Kaiser is now the owner of Mirth Artists LLC, which currently has contracts with three Mardi Gras organizations — the Crewe of Columbus, Infant Mystics and the Knights of Revelry. He and his team of 15 build and paint about 35 floats per year, each costing around $20,000 to $30,000. 

“Every two years the organizations change the person that’s in charge of designing,” Kaiser said. “Sometimes they’ll say, ‘I’m really into this, so can you do a parade off of this?’ Then some of them are like, ‘We know we saw your work. We like your stuff. What do you want to do?’ I’m always super happy about that.” 

Kaiser’s favorite creation is one from this year’s Crewe of Columbus parade, the Mighty Isabella. The float features three massive, vibrantly colored sea serpents.  
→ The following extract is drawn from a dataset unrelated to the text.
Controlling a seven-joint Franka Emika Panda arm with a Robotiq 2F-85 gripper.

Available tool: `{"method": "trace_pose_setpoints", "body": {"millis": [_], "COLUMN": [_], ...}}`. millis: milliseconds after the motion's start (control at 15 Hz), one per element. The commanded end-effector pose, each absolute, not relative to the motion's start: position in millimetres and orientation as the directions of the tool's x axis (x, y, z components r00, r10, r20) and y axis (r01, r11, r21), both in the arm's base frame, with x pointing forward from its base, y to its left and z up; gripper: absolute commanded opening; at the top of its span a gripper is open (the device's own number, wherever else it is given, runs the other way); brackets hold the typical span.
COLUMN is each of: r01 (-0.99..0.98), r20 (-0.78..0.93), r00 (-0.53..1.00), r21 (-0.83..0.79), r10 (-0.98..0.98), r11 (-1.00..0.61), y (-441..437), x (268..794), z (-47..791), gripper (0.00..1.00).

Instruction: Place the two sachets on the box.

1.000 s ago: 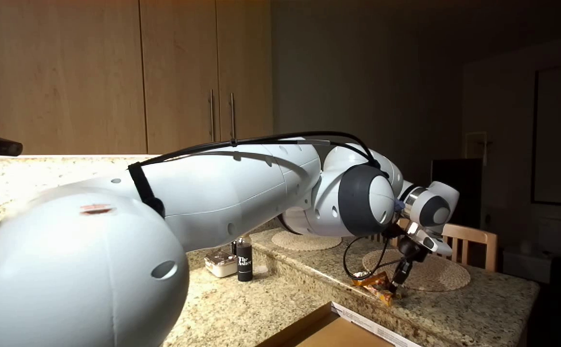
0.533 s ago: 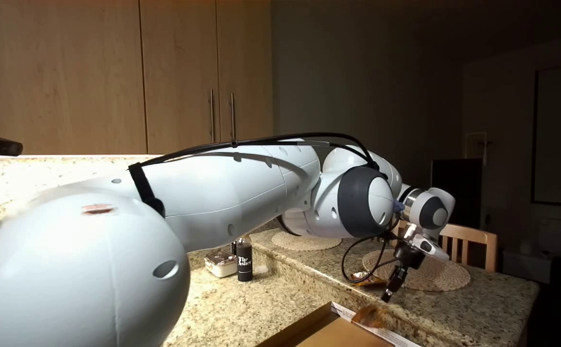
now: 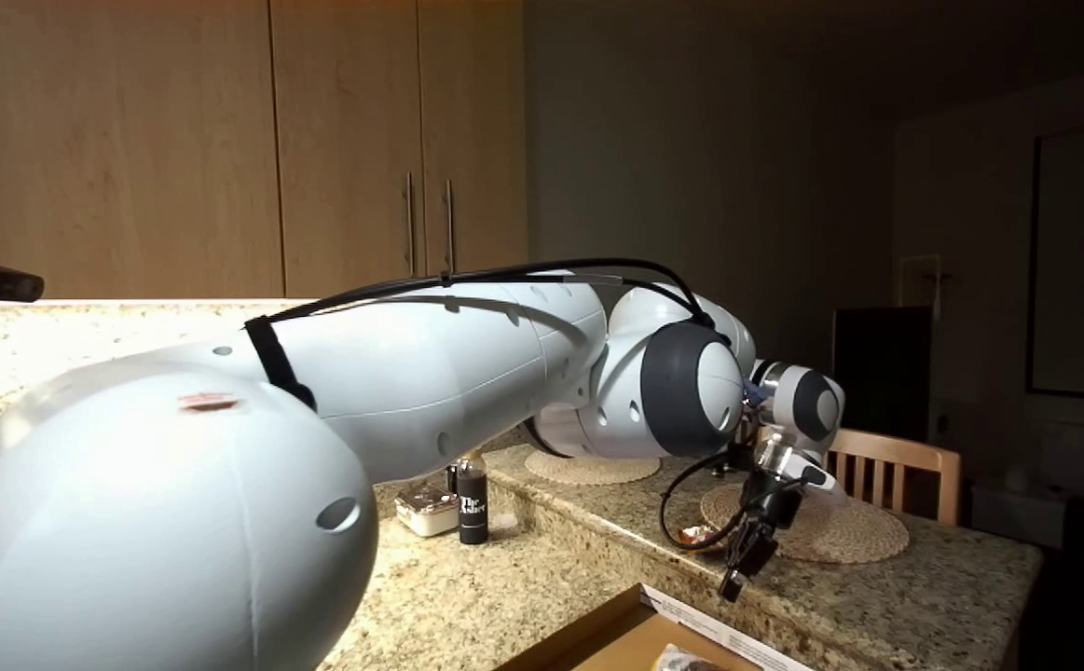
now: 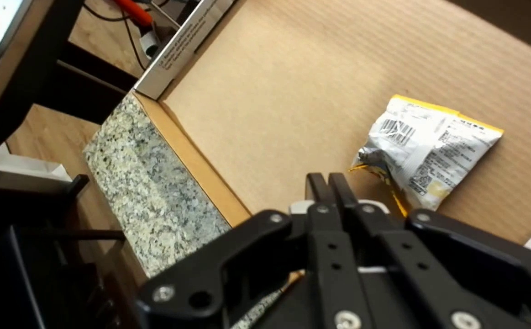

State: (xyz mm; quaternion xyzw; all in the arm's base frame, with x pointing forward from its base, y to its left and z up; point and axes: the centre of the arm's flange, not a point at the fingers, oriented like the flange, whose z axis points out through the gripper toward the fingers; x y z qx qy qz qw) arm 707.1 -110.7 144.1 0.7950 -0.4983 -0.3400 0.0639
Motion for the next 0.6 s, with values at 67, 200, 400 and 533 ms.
{"method": "trace_pose_setpoints", "body": {"millis": [67, 200, 400, 533], "r01": [-0.746, -0.753, -0.78, -0.803], "r20": [-0.465, -0.432, -0.378, -0.36], "r00": [0.432, 0.492, 0.521, 0.521], "r21": [0.297, 0.225, 0.152, 0.101], "r10": [-0.773, -0.756, -0.765, -0.774], "r11": [-0.596, -0.618, -0.606, -0.588], "y": [-94.4, -79.4, -54.9, -41.4], "x": [721.1, 732.4, 752.7, 760.8], "z": [185.9, 199.3, 206.1, 207.2], "gripper": [0.43, 0.56, 0.75, 0.88]}}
“I chopped the serpents’ heads off and I got to rebuild the entire thing,” Kaiser said. “When I opened them up, it was like a time capsule inside. There were cups and throws and stuff from decades ago.” 

The original float is over 20 years old — in fact, Kaiser remembers it being a part of parades that he marched in with his high school’s band. Mardi Gras float creation features a yearly cycle of retouching, repurposing and recycling parts of old floats to make something totally new.  

“One of this year’s floats has a werewolf figure on the front, and I’ve now had it for five years,” Kaiser said. “Before it was a werewolf, it was a minotaur. Before it was a minotaur, it was an umpire. Before that it was Elvis. We just keep chopping them up and remodeling them to be whatever we need them to be.”  

Outside of making floats, Kaiser does oil painting. He has a gallery show coming up in June called “Ethereal,” the theme of which is a modern twist on old religious-style paintings. It will be on display at the Mobile Arts Council.